Ferner: „Aus dem Schierser Tobel kamen diesen Winter (1891/92) nicht nur Blöcken von 85 cm Durchmesser, sondern sogar von 120 cm; solche von 100 cm und mehr zählte man nach Dutzenden. Im ganzen werden über 5000 Stück nur aus diesem Tobel herausgeführt. Gegenwärtig sind über hundert Pferde allein auf diesem Holzwege. Im ganzen Prätigau beschäftigen sich aber über zweihundert Pferde mit der Holzfuhre; denn auch an verschiedenen andern Orten, wie z. B. in Seewis, Valzeinathal, Fideris, Saas etc., wird Holz geführt. Auch dieses Jahr werden über 10,000 Blöcker auf den Markt kommen. Wir brauchen indessen nicht sehr darum besorgt zu sein, man reute im Prätigau die Waldungen aus; denn die Vorräte sind noch gross und der Nachwuchs bedeutender als je. Das Prätigau ist nicht nur ein Thal der Wiesen, sondern auch ein Thal der Wälder par excellence.”

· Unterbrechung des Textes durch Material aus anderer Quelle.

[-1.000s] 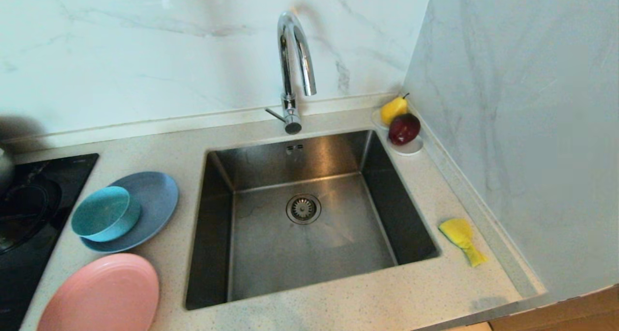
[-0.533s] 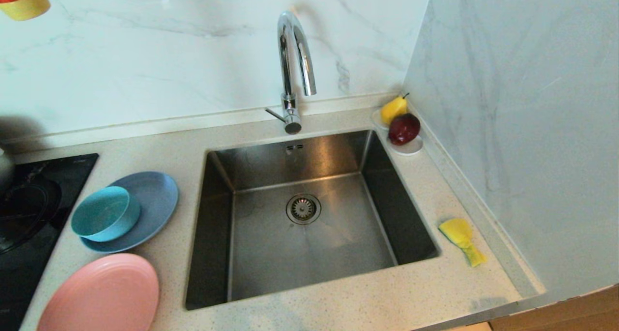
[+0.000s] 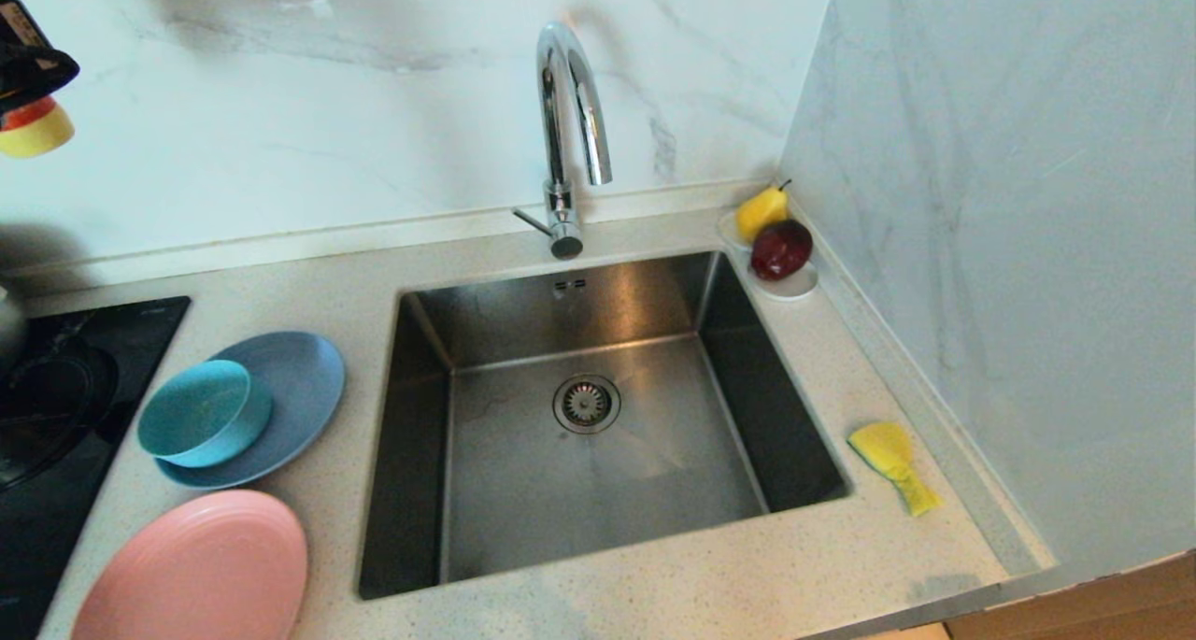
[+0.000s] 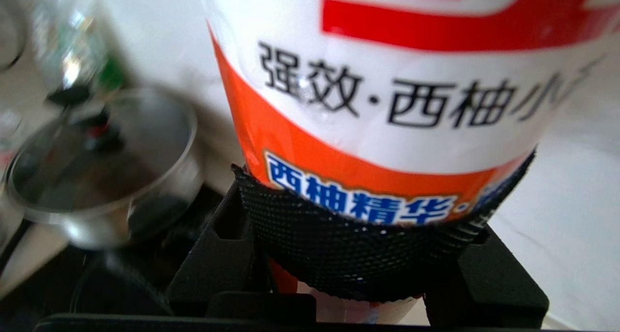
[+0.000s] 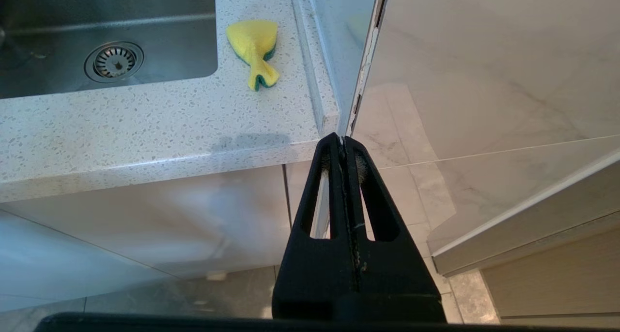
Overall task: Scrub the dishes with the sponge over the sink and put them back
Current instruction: Place the dish soap on the table
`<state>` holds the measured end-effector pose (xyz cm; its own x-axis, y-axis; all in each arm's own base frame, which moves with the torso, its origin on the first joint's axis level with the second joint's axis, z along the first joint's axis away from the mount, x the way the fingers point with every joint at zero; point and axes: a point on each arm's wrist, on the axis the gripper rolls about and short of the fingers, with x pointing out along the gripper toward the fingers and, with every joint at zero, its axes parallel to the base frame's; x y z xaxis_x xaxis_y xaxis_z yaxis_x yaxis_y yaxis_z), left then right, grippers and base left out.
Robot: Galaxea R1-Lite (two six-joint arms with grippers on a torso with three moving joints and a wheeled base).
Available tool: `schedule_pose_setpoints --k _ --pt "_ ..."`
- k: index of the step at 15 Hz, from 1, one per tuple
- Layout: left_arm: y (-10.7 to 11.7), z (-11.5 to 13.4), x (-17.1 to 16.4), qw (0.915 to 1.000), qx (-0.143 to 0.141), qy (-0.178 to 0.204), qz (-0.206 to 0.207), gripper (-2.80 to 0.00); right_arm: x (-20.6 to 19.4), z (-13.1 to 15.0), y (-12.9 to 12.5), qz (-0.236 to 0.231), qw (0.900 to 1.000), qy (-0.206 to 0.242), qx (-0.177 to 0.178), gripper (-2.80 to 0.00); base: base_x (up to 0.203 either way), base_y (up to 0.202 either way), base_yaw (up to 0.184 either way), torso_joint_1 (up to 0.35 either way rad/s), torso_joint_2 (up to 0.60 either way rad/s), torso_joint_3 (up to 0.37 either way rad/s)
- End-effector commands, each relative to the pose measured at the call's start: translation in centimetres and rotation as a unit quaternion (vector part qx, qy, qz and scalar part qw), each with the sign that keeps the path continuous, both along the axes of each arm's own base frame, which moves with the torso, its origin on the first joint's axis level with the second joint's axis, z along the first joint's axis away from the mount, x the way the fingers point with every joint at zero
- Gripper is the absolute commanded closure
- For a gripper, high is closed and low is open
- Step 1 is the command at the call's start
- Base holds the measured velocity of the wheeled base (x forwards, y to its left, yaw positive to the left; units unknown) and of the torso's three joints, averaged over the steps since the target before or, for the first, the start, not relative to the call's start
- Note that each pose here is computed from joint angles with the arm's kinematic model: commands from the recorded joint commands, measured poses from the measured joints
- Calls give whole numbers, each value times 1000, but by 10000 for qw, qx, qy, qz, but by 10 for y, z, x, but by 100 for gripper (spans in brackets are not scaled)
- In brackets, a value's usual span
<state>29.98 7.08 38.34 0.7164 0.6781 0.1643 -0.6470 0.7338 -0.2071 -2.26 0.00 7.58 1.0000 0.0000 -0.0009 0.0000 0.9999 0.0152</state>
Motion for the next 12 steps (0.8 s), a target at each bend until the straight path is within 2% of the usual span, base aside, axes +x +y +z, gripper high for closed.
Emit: schedule_pose_setpoints --k 1,3,5,9,12 --pt "11 -35 36 9985 -258 344 343 0 0 0 0 0 10000 -4 1 0 0 0 0 0 0 0" --pt "14 -49 52 9975 -350 315 529 0 0 0 0 0 10000 -4 1 0 0 0 0 0 0 0" --pt "9 -61 69 9980 -346 277 445 0 0 0 0 0 10000 -4 1 0 0 0 0 0 0 0" --pt "-24 -97 110 9978 -365 553 49 0 0 0 0 0 10000 -4 1 0 0 0 0 0 0 0" --pt "-52 -120 137 9970 -377 679 -37 0 0 0 0 0 10000 -4 1 0 0 0 0 0 0 0"
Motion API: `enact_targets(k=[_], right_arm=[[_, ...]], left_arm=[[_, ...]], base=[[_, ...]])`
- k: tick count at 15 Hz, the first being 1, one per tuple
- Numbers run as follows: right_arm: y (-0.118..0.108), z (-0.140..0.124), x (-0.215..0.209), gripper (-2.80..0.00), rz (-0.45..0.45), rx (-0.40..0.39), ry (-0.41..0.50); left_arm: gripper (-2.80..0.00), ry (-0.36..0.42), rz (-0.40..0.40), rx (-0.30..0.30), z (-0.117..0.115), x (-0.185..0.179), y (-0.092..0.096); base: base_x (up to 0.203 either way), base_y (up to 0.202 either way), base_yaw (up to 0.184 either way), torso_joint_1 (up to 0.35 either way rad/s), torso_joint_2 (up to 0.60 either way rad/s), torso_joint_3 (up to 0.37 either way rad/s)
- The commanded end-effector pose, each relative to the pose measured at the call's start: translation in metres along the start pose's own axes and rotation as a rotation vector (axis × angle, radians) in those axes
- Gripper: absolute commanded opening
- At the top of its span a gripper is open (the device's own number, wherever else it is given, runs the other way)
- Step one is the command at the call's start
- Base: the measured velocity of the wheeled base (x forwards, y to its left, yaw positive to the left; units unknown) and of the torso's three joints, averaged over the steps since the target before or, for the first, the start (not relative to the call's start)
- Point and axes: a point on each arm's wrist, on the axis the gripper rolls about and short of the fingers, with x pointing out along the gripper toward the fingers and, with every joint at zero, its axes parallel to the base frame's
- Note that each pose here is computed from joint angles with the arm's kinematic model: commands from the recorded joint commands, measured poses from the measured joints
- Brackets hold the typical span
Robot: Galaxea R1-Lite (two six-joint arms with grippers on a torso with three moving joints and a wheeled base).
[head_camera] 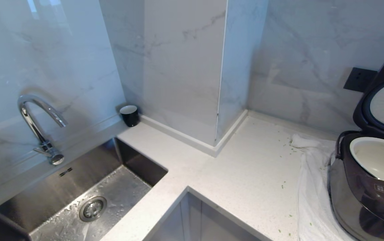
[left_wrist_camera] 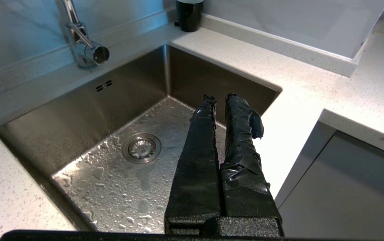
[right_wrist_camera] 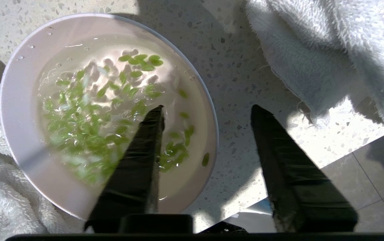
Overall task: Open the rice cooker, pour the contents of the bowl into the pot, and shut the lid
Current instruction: Place the bowl on the table
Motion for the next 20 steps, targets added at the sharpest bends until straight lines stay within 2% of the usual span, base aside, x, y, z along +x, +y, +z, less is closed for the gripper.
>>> enact_targets(k=[1,3,7,12,16,17,20], right_arm=[[0.0,0.003,-0.003,0.0,0.004,-0.002,-0.002],[0.003,0.008,-0.02,0.0,0.031,0.015,0.029],[0.028,0.022,-0.081,0.0,0.12,0.001,-0.041],[0.082,0.019,-0.146,0.0,0.297,-0.044,-0.069],[0.141,0.005,-0.193,0.0,0.451,-0.156,-0.115],[0.157,-0.002,-0.2,-2.8,0.485,-0.191,-0.112],[0.198,-0.029,-0.215,-2.8,0.571,-0.311,-0.093]], left_arm=[[-2.8,0.002,0.0,-0.001,0.0,0.0,0.0],[-2.8,0.002,0.0,0.001,0.0,0.0,0.0],[-2.8,0.002,0.0,0.0,0.0,0.0,0.0],[-2.8,0.002,0.0,0.0,0.0,0.0,0.0],[-2.8,0.002,0.0,-0.001,0.0,0.0,0.0],[-2.8,0.002,0.0,0.001,0.0,0.0,0.0],[-2.8,0.002,0.0,-0.001,0.0,0.0,0.0]], base=[[0.0,0.0,0.0,0.0,0.0,0.0],[0.0,0.0,0.0,0.0,0.0,0.0],[0.0,0.0,0.0,0.0,0.0,0.0],[0.0,0.0,0.0,0.0,0.0,0.0],[0.0,0.0,0.0,0.0,0.0,0.0],[0.0,0.0,0.0,0.0,0.0,0.0],[0.0,0.0,0.0,0.0,0.0,0.0]])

Wir führen schliesslich noch eine Schilderung Roseggers im „Hoch vom Dachstein” über das „Riesen” an, indem bei uns ähnliche Verhältnisse sind, wenn auch das Riesen bei uns nur ausnahmsweise zur Anwendung kommt.
„Hoch von einem Bergschlag nieder ging eine neue Holzriesen, in deren Rinne glatte, wuchtige Blöcke herabglitten. Sausend und dröhnend kam das niederwärts auf steiler Riesen, die in grossen Bogen sich wand, über Hänge und Schluchten gebruckt war und so sorgfältig und wohlberechnet gemuldet, dass kein Block ausspringen konnte. So kam das herab bis zu Thale, wo die Riesen sachte sich ebnete und die schwersten Blöcke fast sanft aufs Erdreich warf, dass die Blöcke dann von etlichen Männern beiseite geschafft werden konnten. Oben sah man erst die ganze Kühnheit des Baues der Holzleitung. Streckenweise strich sie in schönen Kurven an dem steilen Abhang dahin, dann setzte sie, auf schlanken Stämmen wie auf Strohhalmen gestützt, über Waldwipfel und Abgründe, in deren Tiefen Wasser rauschten.”